By the time World War II ended, an army of men familiar with centerfire rifles streamed into the Pennsylvania forests. But the deer had already become too numerous for their habitat.

Things are a lot different now.

Though many hunters are still dreaming of that mythical time when herds of deer ran by everybody's stand at regular intervals, we must now consider some realities. For one thing, habitat is dynamic. When the habitat changes, so does its ability to support deer. What also changes is what the public is willing to accept.

Even non-hunters like to see deer when they take a drive through the countryside. But an environmentally educated society is not willing to accept deer numbers so dense that they decimate the very habitat required to sustain other wildlife, or deer numbers too high to allow a forest time to renew and regenerate itself.

People also understand that deer affect the economy. They affect the price of 2x4s and paneling. They affect the price of car insurance -- and even life insurance!

Perhaps a mandated appraisal of the Game Commission deer-management program will change the situation. Perhaps it will lead to more deer, but perhaps it will also lead to fewer deer: If you examine the trends in whitetail management across the country, the trend is toward fewer deer, but of better quality.

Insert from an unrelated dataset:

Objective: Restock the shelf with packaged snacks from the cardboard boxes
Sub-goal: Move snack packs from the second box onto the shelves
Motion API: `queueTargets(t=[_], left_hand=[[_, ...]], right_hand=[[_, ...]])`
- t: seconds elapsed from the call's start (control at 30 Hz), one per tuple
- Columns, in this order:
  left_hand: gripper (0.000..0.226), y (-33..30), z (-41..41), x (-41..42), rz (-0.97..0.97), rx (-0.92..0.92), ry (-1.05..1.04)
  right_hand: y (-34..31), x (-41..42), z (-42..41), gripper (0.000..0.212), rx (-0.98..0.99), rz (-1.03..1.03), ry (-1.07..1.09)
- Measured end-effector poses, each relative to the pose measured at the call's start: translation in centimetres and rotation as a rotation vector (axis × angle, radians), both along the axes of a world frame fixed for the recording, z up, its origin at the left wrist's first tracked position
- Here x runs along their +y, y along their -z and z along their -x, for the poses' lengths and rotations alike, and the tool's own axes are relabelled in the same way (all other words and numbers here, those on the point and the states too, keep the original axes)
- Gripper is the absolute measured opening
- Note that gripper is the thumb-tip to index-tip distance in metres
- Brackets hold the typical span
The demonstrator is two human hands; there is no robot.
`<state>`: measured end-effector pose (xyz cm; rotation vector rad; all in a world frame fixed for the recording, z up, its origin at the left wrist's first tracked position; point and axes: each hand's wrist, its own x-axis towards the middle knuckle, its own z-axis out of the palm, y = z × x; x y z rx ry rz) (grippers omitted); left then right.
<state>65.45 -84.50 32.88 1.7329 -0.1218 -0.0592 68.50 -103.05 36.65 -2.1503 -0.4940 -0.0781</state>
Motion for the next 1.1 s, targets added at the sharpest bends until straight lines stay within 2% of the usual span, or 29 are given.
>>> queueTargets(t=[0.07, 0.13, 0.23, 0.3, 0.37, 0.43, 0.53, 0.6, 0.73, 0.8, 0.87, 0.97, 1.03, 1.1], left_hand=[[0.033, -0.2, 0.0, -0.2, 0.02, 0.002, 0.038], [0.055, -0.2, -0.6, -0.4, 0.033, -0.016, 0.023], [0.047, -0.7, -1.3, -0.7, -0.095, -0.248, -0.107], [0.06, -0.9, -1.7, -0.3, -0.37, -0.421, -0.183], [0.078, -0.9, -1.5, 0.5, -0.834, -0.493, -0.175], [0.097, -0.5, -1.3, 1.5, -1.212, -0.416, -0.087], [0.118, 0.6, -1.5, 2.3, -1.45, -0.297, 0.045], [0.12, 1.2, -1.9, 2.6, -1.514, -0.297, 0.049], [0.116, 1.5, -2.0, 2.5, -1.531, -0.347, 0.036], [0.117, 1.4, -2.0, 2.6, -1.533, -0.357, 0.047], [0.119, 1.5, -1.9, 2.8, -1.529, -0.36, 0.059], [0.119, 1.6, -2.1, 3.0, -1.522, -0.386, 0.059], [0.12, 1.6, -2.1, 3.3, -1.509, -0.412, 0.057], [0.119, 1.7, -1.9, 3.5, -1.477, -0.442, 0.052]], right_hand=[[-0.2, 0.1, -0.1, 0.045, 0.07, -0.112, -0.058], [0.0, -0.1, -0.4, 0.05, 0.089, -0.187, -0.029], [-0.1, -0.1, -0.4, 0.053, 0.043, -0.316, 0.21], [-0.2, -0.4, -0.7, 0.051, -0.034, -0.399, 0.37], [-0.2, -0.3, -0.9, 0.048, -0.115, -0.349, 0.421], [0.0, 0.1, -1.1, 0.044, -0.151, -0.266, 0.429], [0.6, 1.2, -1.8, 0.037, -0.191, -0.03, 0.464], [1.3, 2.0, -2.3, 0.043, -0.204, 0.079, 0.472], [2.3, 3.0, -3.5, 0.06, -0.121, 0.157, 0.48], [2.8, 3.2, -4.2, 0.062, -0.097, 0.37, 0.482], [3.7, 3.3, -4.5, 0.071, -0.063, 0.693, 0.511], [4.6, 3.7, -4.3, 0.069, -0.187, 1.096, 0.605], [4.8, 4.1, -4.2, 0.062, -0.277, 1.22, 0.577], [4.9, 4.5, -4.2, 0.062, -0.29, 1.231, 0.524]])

In the meantime, for those who love to hunt, a deer herd in balance with its environment results in bigger bucks. And better deer management means that a much greater percentage of the deer you'll see will be bucks, even though if, grudgingly, you may see fewer deer.

THE OUTLOOK FOR 2008
Dr. Chris Rosenberry is the Pennsylvania Game Commission's lead deer biologist. Just how does he view the coming season?

"We looked at last year's harvest and the way it was distributed, particularly during the firearms season," Rosenberry said, "and it was consistent with previous years. But the opening-day kill wasn't half of what it was the previous year.

"Many of those deer made it through the winter and are still out there. So looking at that, I would say that 2008 should be as good or better than last year."

Quaker State hunters took 109,200 antlered deer last year, a 19 percent drop from the year before. Hunters in wildlife management units 2E and 2F really took it on the chin with a 33 percent drop in the buck kill. WMU 4B dropped 30 percent, WMU 2G dropped 29 percent and WMU3D dropped 28 percent.

Rosenberry explained that last year's opening-day losses could have accounted for nearly all of the reduction in the harvest of antlered deer from 2006-07 to '07-08.

"In looking at the rest of the season, there were no days where this year's harvest exceeded report-card counts from last year. That indicates there was no way to make up for the loss on opening day. If you examined all of the numbers, I suspect that first day would account for a good chunk of the reduction in buck kill."